許特助嘴角僵了一下,還是繼續解釋道:“那個地方有點偏,不好打車,我們也是…”
“你不用跟我解釋什麼。”姜星杳打斷了他,她稍稍調整了一下坐姿,偏頭將視線移到車窗的位置。
說是解釋,她如何聽不出來許特助語氣裡的些許不贊同?他分明覺得是她這個靳太太在無理取鬧。
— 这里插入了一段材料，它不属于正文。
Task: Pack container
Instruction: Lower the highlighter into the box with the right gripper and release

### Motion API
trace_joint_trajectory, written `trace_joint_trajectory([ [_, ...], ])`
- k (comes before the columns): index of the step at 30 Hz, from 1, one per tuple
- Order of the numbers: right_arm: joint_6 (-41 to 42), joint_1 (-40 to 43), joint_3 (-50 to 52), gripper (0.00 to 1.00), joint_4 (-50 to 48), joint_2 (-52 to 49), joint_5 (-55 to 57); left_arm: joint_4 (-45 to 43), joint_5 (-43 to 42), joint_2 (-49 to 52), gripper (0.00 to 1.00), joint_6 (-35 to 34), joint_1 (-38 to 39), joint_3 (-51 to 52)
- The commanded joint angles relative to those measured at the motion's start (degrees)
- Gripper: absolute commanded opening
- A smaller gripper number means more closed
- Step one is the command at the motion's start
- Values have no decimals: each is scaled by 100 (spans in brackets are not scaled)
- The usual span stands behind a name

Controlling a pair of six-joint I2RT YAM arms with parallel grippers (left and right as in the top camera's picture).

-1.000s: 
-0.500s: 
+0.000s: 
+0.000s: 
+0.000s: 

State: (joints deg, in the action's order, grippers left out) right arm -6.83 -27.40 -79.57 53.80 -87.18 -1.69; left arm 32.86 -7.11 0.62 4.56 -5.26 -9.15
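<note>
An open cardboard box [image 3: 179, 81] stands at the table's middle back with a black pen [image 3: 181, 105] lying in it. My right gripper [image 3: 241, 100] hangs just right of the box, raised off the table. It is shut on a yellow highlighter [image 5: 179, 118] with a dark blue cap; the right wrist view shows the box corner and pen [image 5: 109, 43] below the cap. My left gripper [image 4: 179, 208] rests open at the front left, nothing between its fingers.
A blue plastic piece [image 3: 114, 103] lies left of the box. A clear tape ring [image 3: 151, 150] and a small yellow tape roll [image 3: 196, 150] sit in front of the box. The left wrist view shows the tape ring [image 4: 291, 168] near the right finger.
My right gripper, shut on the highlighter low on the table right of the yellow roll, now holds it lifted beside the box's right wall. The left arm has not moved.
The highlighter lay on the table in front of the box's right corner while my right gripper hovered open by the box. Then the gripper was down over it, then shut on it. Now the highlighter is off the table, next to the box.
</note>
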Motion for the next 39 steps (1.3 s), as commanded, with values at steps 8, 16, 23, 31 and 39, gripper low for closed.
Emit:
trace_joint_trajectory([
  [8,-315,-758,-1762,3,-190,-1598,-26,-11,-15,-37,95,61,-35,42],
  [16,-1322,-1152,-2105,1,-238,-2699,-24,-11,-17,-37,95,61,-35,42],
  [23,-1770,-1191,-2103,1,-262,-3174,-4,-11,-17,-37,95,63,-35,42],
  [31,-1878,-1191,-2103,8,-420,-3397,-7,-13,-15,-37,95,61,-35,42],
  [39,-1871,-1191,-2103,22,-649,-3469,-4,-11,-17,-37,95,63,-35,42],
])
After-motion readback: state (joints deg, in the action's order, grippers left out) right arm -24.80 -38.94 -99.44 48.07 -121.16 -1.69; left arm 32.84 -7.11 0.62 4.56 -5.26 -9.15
可事實真的如此嗎?姜燦燦作為靳擎嶼的秘書,那些本來就是她分內的工作,結果她耽誤了時間,害得靳擎嶼遲到不說,還要老闆送她回家。
這明顯已經超出了秘書與老闆之間的正常社交距離。
只要明眼人都能感覺到這各種貓膩,可偏偏靳擎嶼身邊的人都不這麼覺得。
他們看到的只有姜燦燦辛苦了,她這個養尊處優的靳太太什麼都不懂,還在無理取鬧。
姜星杳沒心思去與許特助爭論各中事實,她將車窗開啟了一個縫,外面熱風灌進來,總算是讓空氣裡的小蒼蘭味道消散了一點。
姜星杳的臉色也放鬆了些許。
靳擎嶼看了她一眼,視線落在了她平放在膝蓋上的手上,左手無名指的位置空蕩蕩的。
男人眉頭微蹙,拿出了個東西套在了姜星杳的手指上。
微涼的溫度傳來,姜星杳低頭看去,險些被氣笑了。
靳擎嶼戴在她手上的東西不是別的,是一枚鑽戒,而且還是一枚再熟悉不過的鑽戒,正是那天她讓紀雲茵幫她賣出去的那枚,也是後來戴在姜燦燦手上的那枚。
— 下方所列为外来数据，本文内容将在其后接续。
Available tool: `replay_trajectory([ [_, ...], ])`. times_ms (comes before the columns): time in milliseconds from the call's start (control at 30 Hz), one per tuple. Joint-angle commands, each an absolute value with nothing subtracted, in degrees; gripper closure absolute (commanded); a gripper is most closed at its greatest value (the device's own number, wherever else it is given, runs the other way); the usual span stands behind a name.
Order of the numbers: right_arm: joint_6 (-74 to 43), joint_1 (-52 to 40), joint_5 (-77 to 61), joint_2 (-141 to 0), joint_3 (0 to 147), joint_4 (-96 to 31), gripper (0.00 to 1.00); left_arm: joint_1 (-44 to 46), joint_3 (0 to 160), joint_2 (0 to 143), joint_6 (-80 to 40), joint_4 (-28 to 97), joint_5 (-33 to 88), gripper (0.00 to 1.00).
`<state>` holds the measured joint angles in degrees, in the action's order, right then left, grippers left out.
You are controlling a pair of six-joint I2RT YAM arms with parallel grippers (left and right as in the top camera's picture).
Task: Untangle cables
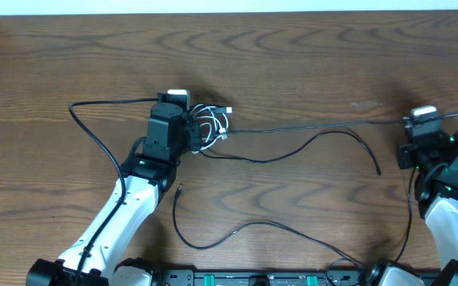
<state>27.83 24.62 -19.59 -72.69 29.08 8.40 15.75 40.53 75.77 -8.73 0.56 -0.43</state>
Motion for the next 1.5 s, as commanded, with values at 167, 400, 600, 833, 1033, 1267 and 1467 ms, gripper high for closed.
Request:
replay_trajectory([
  [167, 9.72, 32.95, -18.33, -72.44, 29.08, 10.94, 0.99, 15.11, 41.21, 75.55, -7.94, 1.3, -5.26, 0.92],
  [400, -0.62, 39.35, -17.85, -72.44, 29.08, 10.7, 0.99, 15.11, 41.21, 75.55, -7.94, 1.3, -5.28, 0.86],
  [600, -5.34, 43.05, -18.15, -72.44, 29.08, 10.55, 0.99, 15.11, 41.21, 75.55, -7.94, 1.23, -5.65, 0.86],
  [833, -8.71, 43.2, -13.76, -72.44, 29.08, 10.04, 0.99, 15.11, 41.21, 75.55, -7.92, 1.32, -7.16, 0.85],
  [1033, -11.14, 45.04, -11.94, -72.44, 29.08, 10.0, 0.99, 13.65, 41.21, 75.55, -7.97, 2.24, -15.38, 0.75],
  [1267, -11.14, 45.43, -14.72, -72.44, 29.08, 9.82, 0.99, 8.14, 41.21, 75.55, -12.32, 4.97, -13.41, 0.74],
  [1467, -11.14, 43.79, -19.49, -72.44, 29.08, 10.96, 0.62, 8.05, 41.21, 75.55, -11.92, 3.84, 1.91, 0.74],
])
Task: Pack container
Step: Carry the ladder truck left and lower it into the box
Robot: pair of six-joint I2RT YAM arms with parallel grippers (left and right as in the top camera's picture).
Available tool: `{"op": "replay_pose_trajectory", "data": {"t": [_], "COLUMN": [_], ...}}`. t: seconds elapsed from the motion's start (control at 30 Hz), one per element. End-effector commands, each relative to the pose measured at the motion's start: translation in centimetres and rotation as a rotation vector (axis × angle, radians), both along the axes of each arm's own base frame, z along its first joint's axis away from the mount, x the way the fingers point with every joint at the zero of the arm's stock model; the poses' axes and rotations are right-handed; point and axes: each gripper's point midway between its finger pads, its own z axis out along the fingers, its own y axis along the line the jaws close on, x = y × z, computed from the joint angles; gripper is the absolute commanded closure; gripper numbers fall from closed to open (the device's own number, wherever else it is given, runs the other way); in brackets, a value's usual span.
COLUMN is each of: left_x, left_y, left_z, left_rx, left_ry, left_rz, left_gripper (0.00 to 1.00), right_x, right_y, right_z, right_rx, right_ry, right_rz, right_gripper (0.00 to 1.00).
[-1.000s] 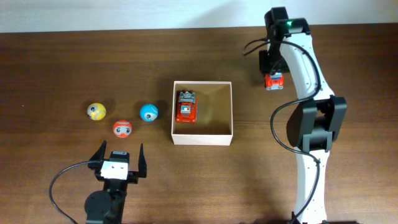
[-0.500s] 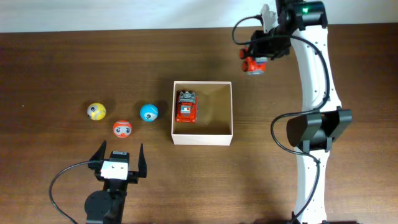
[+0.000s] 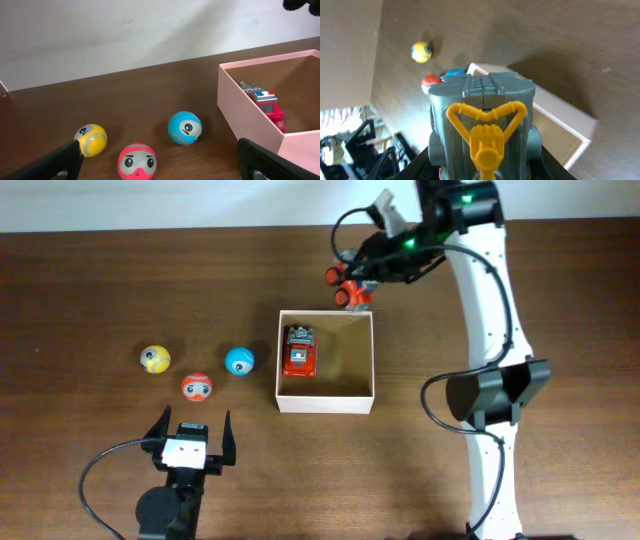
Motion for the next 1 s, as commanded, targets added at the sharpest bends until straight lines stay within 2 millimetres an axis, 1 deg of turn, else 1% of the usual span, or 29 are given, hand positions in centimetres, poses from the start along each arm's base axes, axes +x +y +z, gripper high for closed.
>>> {"op": "replay_pose_trajectory", "data": {"t": [0.0,0.17,0.3,0.43,0.6,0.7,0.97], "left_x": [0.0,0.0,0.0,0.0,0.0,0.0,0.0], "left_y": [-0.1,-0.1,-0.1,-0.1,-0.1,-0.1,-0.1], "left_z": [0.0,0.0,0.0,0.0,0.0,0.0,0.0], "left_rx": [0.011,0.011,0.011,0.011,0.011,0.011,0.011], "left_ry": [-0.005,-0.005,-0.005,-0.005,-0.005,-0.005,-0.005], "left_rz": [-0.007,-0.007,-0.007,-0.007,-0.007,-0.007,-0.007], "left_gripper": [0.01,0.01,0.01,0.01,0.01,0.01,0.01], "right_x": [-1.6,-3.2,-3.6,-3.8,-4.0,-4.2,-4.6], "right_y": [2.1,3.2,3.2,3.2,3.3,3.4,2.8], "right_z": [0.7,-1.2,-2.6,-3.5,-4.0,-4.5,-7.4], "right_rx": [-0.021,-0.183,-0.345,-0.488,-0.6,-0.636,-0.706], "right_ry": [-0.022,-0.004,0.003,-0.012,-0.031,-0.025,0.041], "right_rz": [0.06,0.082,0.025,-0.055,-0.133,-0.149,-0.161], "right_gripper": [0.58,0.58,0.58,0.58,0.58,0.58,0.58]}}
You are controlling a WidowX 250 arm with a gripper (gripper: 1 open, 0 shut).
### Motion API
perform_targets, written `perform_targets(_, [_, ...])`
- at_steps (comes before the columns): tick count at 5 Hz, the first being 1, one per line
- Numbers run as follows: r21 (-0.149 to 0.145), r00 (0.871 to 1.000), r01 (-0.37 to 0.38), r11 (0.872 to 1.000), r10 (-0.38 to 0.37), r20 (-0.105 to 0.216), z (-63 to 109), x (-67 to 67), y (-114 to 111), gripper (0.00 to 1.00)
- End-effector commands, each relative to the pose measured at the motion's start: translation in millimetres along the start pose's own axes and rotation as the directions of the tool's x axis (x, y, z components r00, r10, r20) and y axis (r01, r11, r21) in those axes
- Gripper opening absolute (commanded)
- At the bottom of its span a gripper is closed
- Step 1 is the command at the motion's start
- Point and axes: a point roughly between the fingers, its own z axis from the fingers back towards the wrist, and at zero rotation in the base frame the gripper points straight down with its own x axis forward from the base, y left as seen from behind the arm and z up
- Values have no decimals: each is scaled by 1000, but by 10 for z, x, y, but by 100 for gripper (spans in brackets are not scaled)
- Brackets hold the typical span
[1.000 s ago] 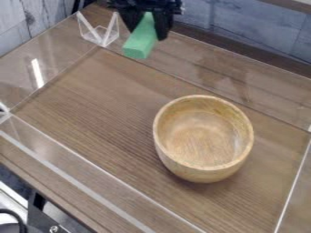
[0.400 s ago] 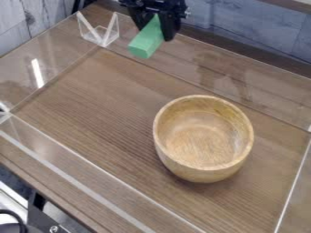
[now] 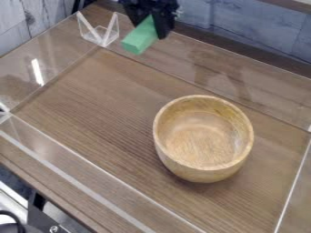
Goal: Move green stick from inside the wooden bowl to the table next to it
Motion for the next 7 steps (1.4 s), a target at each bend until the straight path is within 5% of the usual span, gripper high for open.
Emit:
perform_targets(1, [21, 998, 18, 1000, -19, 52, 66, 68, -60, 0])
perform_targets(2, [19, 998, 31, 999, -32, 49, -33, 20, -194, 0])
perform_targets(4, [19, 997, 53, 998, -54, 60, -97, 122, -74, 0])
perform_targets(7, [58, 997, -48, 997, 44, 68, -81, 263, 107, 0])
“靳總這是什麼意思?把這麼一個二手玩意兒戴在自己太太手上,靳總不覺得掉價嗎?”姜星杳不願意再和他鬧,她以為自己可以一直忍下去的,直到再看到這枚戒指的時候,積攢的怒氣終於還是發洩了出來。
自從那天和靳擎嶼提了離婚之後,她就再也沒有帶過婚戒。
她承認今天回老宅,忘了戴婚戒是她自己的疏忽,可靳擎嶼也不至於將姜燦燦落下的破玩意兒再帶到她的手上。
就算現在停車,隨便找個珠寶店買個戒指,也不應該是這個。
姜星杳伸手就要把戒指摘下來,靳擎嶼卻按住了她的手腕:“馬上到老宅了,別在這時候任性,就算你再不喜歡這個戒指,戴這一次應付一下總行吧。”
語氣好像有點不耐煩,聽起來像是把姜星杳當成了耍脾氣的大小姐。